R- Oh no, further in than Cox’s Bazaar, Tisli, (?) you can see it on the map, always on the coast, always in the sound of the sea. Aye, it weren’t so bad really when things were quiet. We used to go swimming in the By of Bengal sometimes when it were quiet. Nobody could make mo advance at all, they were stuck in that place for a long, long time, never got down past this Foul Point. The Japs used to come over regularly, well, every day, bombing and strafing and acting the bloody goat until they got some Bofors up there. Things were bucking up I think, supply-wise, I mean, we kicked off with nothing and these Bofors chased the buggers off. They used to come in and do just what they pleased. Finally, the Seventeenth Division got relieved for once and out we came. We all got leave, I went to Calcutta and then they re-formed, I had a good rest and more training. It were the Twenty Sixth Division that went, that relieved us. Where did I go from there? Well, I survived the Burma Campaign I think I went to Ceylon then, getting ready to invade Sumatra.
I think I once heard you say something about seeing Wingate when he were….

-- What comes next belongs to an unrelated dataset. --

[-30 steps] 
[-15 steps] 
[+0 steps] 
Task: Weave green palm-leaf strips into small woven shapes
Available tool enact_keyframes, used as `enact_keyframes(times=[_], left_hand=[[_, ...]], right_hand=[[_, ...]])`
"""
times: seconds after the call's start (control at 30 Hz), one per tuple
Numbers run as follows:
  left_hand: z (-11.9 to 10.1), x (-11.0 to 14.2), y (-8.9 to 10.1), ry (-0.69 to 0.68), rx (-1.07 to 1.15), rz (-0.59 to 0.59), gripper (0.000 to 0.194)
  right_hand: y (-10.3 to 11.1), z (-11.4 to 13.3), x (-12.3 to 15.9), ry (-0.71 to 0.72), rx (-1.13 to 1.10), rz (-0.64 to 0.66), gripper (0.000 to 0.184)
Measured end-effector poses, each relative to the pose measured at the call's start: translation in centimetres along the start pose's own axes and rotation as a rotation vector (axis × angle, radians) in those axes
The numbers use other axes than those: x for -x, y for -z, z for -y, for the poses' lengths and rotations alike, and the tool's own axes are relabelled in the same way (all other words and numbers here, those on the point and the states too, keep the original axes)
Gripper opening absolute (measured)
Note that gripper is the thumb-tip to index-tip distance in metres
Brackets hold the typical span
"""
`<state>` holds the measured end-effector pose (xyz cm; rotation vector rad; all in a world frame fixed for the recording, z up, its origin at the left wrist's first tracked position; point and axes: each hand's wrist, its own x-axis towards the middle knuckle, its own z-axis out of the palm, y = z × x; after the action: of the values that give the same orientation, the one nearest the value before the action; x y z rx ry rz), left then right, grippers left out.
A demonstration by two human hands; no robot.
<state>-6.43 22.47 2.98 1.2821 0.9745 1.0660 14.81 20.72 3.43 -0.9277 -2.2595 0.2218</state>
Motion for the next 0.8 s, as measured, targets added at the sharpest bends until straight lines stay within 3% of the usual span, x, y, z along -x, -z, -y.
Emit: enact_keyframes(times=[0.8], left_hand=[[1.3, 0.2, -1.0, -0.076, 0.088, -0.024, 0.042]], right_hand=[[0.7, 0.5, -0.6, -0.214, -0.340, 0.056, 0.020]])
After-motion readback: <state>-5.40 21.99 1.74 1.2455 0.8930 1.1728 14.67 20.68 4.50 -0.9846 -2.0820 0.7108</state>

R- Oh well, that were in Burma itself. We were paraded at mornings you know, even on active service, you’re still on bloody parade! And we were all stood in lines at attention and ‘Stand At Ease!’ and this officer were giving us a pep talk I thought. They used to come regular giving us pep talks. This Wingate, he wanted some volunteers. My mate says ‘Eh, I’m sick of this bloody lot, I want to volunteer’. I says ‘Keep bloody still and say nothing. Never volunteer for nothing!’, he looked like a bloody nutcase to me. And he were, he got some volunteers and they went marching into Burma and dropping by parachute and making forts and acting t’bloody goat in general. I don’t think they did much good, not for t’volunteers, there weren’t as right lot of them survived.
That were Chindits weren’t it?
R- Aye, give ‘em a fancy hat apiece, one of the Australian bush hats.
Is that right?
R- I’d have looked a bugger with that on with me bow legs! Anyway, they didn’t get me, I’m still unscathed.